● **REQUIRED WORK**: Retype exactly the lines that run from the start of the data to the line holding "Outline every instance of the black", including both, and only those.

● **DATA RECORDS**:

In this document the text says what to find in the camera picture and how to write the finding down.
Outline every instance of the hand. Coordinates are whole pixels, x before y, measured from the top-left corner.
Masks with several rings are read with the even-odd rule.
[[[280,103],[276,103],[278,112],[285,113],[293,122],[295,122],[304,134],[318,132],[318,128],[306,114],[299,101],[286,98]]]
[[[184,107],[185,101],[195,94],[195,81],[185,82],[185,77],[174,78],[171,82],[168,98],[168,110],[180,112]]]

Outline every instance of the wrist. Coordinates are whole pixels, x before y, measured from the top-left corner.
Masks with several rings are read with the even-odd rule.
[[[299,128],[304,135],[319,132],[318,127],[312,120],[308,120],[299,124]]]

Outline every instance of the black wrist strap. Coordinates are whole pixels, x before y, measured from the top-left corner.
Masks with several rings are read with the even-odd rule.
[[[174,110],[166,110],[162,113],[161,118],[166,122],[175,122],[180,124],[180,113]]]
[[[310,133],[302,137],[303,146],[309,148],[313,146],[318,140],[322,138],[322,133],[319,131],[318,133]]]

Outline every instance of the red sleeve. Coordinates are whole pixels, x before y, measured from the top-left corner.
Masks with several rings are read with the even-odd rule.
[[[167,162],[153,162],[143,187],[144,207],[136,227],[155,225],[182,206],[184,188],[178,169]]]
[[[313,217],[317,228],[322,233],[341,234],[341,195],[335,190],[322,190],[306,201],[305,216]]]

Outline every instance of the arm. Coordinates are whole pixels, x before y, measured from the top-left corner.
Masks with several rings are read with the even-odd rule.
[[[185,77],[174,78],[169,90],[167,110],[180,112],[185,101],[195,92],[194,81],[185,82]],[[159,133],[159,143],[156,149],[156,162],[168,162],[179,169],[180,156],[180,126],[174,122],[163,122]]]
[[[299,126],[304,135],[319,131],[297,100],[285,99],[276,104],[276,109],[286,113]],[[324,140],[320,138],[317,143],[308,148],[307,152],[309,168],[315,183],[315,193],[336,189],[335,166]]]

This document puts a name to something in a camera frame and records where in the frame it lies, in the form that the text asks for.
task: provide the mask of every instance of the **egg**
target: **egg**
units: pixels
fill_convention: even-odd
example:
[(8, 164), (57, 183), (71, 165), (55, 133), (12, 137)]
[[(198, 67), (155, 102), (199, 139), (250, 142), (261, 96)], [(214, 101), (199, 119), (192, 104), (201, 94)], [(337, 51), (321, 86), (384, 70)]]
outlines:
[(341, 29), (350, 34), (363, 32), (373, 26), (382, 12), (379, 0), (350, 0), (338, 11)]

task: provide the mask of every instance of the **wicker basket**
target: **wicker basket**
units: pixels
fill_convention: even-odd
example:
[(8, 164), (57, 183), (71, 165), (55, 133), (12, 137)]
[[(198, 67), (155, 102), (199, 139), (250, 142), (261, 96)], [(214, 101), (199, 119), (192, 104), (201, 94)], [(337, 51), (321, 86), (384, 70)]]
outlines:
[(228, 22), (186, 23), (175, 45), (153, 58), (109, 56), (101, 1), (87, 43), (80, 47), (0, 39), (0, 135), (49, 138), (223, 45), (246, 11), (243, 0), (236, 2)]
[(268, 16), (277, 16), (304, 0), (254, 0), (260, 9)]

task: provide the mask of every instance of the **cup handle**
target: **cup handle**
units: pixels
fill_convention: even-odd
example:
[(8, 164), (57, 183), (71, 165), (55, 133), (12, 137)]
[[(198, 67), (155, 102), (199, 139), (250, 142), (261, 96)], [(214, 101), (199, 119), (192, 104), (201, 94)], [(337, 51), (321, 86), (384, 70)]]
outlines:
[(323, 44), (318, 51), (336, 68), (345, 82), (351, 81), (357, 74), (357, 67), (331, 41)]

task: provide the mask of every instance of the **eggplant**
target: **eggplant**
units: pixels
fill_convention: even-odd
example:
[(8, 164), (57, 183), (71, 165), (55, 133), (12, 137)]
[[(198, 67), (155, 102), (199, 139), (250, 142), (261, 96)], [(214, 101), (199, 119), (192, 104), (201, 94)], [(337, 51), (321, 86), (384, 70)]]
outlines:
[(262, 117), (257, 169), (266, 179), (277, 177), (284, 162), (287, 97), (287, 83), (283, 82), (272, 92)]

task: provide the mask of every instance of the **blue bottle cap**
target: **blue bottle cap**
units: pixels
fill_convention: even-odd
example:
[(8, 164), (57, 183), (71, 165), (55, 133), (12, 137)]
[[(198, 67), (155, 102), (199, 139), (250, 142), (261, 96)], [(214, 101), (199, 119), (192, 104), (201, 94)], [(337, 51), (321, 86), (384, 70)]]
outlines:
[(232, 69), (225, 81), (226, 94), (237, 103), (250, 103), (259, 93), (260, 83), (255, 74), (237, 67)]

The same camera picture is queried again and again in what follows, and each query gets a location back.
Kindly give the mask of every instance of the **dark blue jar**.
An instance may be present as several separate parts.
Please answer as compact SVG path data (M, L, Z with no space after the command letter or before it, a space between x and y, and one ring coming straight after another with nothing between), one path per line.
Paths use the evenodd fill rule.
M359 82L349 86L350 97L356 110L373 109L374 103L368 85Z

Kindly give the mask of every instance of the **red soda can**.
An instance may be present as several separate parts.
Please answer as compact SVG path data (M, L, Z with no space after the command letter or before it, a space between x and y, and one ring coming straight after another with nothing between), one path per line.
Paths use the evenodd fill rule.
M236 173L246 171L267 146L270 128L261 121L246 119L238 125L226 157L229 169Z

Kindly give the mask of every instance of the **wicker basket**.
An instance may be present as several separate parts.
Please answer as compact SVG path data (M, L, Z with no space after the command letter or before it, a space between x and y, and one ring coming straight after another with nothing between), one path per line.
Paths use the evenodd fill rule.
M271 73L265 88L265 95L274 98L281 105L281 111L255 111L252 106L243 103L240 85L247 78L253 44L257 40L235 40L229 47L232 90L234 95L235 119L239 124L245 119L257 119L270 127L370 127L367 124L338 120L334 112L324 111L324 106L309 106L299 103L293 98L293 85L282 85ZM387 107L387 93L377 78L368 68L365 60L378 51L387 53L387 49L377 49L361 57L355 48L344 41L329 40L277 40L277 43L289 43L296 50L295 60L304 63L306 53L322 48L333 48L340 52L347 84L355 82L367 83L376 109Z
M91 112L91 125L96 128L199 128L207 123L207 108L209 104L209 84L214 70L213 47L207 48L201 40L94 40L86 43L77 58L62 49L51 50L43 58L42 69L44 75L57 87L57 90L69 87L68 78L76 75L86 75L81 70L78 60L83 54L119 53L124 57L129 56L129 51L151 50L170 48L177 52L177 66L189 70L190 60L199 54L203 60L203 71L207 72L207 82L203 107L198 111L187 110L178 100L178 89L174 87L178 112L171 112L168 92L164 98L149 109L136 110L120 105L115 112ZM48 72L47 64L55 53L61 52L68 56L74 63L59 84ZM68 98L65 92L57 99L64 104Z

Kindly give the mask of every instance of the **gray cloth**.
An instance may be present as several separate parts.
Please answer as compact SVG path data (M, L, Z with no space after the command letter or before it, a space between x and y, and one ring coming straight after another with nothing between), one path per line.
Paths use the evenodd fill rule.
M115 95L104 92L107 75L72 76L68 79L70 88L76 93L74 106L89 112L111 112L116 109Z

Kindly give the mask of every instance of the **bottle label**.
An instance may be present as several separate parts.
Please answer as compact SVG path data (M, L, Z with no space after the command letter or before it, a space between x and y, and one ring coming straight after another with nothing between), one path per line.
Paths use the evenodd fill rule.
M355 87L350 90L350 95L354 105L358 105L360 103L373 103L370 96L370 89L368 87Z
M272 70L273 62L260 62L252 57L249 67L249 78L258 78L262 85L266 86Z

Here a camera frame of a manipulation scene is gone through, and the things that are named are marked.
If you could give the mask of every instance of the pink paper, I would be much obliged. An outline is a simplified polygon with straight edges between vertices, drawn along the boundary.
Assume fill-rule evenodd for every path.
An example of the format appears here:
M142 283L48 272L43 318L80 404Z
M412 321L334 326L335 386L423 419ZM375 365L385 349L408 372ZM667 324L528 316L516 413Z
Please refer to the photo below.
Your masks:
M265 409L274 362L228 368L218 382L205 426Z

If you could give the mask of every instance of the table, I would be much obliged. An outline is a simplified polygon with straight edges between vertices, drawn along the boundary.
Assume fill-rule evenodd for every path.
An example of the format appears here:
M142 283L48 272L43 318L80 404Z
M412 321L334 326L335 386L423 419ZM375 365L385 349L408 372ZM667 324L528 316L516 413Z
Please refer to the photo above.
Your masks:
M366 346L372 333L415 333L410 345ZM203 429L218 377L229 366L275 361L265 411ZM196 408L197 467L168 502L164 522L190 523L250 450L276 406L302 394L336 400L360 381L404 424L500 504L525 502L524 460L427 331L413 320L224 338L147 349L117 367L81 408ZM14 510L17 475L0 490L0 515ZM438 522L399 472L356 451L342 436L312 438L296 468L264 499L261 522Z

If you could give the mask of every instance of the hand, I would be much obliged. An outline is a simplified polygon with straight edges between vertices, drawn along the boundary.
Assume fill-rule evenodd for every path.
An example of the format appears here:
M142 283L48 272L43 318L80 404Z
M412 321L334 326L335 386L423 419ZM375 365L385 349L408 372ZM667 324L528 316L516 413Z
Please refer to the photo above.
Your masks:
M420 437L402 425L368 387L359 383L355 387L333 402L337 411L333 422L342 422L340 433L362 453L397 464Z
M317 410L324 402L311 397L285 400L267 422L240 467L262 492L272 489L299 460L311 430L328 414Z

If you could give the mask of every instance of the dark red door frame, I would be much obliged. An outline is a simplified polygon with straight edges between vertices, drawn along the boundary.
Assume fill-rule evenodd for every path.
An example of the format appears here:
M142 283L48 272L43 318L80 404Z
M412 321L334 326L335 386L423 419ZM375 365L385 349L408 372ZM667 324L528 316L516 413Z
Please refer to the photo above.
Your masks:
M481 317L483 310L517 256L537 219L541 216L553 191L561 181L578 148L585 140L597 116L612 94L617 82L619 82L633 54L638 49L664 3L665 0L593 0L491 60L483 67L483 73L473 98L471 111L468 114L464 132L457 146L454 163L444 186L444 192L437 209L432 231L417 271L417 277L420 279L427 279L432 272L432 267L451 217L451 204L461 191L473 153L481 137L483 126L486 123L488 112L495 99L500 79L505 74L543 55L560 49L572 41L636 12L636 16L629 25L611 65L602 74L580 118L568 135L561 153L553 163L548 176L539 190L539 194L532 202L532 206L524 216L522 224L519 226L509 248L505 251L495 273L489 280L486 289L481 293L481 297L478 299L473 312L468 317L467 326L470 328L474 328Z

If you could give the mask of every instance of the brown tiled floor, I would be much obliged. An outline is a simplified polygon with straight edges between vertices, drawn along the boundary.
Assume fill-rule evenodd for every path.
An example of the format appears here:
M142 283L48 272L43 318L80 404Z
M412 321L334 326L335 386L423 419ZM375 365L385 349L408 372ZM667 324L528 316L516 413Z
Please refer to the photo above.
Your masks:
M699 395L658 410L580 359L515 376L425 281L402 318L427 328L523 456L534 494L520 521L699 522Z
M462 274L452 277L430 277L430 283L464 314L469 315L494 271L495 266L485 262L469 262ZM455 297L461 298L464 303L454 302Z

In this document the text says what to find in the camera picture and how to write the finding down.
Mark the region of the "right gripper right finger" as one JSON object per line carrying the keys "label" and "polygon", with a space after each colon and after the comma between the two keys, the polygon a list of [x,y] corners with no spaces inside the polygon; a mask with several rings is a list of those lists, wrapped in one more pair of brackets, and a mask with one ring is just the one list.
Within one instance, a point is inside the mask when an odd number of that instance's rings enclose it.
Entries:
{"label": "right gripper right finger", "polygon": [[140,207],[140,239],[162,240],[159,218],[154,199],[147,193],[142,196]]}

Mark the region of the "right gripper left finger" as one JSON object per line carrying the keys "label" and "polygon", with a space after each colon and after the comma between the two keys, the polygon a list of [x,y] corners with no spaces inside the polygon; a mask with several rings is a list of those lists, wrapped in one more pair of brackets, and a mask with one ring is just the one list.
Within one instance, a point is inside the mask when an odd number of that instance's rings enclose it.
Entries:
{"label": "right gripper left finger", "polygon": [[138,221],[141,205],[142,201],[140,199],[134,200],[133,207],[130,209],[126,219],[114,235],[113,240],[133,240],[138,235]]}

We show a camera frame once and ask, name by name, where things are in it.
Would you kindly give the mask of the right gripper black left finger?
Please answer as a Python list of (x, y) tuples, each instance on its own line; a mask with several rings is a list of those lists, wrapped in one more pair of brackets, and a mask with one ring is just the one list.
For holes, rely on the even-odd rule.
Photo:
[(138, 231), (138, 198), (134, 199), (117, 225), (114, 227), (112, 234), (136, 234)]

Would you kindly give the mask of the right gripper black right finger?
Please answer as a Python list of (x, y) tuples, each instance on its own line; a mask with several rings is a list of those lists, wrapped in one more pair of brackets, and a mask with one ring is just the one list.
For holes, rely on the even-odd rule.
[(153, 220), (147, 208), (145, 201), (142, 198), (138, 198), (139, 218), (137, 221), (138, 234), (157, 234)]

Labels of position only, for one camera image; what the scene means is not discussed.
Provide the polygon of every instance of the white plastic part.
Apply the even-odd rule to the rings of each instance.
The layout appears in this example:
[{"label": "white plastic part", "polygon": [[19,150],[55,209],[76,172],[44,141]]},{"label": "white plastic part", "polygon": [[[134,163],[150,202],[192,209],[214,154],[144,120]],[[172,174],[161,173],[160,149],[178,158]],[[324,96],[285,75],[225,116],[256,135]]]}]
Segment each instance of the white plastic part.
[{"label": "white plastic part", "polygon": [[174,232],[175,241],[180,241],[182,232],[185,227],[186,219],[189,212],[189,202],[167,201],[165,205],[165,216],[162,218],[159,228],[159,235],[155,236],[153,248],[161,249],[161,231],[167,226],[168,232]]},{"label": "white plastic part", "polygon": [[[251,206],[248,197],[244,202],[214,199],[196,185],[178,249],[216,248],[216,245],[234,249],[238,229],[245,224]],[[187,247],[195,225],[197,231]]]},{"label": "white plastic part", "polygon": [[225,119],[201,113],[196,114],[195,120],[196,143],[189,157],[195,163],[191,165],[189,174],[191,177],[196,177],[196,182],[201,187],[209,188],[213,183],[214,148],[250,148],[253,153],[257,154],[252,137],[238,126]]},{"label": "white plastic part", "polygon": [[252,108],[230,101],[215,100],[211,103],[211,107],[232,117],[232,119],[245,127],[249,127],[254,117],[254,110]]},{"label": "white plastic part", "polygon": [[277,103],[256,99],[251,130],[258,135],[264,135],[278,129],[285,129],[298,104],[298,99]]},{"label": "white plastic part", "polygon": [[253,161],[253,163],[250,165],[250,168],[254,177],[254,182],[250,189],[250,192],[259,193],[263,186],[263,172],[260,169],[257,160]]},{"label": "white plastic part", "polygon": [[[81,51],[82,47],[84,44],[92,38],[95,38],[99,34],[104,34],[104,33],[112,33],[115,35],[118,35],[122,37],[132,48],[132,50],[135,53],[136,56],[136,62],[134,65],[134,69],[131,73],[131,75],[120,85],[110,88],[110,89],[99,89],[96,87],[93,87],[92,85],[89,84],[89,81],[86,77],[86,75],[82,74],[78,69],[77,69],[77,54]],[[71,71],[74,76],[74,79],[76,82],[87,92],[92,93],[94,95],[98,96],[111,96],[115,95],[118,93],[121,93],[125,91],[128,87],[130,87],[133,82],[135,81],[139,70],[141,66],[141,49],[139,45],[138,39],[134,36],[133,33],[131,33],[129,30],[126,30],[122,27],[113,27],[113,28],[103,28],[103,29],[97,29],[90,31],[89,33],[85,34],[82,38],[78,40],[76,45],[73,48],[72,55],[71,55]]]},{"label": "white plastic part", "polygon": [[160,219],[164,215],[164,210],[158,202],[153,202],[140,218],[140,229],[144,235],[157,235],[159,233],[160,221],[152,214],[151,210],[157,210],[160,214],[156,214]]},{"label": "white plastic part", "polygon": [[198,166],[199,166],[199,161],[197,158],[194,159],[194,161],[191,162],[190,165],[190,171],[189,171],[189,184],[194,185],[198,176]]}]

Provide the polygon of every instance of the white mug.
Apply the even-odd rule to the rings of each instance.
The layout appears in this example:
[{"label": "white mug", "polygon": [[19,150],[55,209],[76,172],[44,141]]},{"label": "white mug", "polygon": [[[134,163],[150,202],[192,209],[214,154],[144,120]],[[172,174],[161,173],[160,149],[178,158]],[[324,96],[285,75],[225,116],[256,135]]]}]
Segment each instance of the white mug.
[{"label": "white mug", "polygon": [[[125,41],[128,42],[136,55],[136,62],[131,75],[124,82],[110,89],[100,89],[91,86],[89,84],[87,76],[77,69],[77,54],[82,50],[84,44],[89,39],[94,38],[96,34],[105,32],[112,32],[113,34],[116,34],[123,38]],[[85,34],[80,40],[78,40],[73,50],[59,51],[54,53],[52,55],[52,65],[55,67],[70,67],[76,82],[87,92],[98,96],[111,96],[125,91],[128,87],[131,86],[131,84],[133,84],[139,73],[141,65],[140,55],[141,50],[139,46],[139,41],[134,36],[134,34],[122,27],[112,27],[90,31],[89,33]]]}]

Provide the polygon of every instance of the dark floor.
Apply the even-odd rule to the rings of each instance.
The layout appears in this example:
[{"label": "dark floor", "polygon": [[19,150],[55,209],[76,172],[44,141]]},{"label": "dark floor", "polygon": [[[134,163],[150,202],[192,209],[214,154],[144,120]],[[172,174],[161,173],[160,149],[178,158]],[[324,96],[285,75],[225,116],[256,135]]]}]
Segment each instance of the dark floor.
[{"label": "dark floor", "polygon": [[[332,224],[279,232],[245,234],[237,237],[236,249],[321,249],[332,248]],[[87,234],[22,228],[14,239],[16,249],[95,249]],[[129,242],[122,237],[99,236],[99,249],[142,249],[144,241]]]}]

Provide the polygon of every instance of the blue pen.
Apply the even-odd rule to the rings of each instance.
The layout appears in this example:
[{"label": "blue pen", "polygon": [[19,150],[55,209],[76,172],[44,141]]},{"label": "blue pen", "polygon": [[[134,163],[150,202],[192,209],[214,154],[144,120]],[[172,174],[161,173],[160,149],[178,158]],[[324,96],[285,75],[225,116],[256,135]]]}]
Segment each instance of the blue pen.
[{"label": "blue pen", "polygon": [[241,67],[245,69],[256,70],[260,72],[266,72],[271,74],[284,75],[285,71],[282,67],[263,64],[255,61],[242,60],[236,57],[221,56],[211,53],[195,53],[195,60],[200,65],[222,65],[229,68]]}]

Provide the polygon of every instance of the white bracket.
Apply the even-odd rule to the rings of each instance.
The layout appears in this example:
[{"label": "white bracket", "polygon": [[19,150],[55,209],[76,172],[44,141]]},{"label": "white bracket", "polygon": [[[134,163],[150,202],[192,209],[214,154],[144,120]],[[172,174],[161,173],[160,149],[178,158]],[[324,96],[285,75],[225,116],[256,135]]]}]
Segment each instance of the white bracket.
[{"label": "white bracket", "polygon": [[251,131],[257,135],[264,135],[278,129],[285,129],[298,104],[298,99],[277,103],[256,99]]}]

● **ANSWER BELOW**:
In this document the text says what to find in the camera picture and how to write the finding down.
Outline every instance of the hand. Coordinates are whole pixels, x before y, measured from the top-left corner.
Masks with several rings are read with the even-odd rule.
[[[280,103],[276,103],[278,112],[285,113],[293,122],[295,122],[304,134],[318,132],[318,128],[306,114],[299,101],[286,98]]]
[[[184,107],[185,101],[195,94],[195,81],[185,82],[185,77],[174,78],[171,82],[168,98],[168,110],[180,112]]]

Outline every instance of the wrist. Coordinates are whole pixels, x before y, measured from the top-left corner.
Masks with several rings are read with the even-odd rule.
[[[299,128],[304,135],[319,132],[318,127],[312,120],[308,120],[299,124]]]

Outline every instance of the black wrist strap. Coordinates are whole pixels, x before y, measured from the top-left corner.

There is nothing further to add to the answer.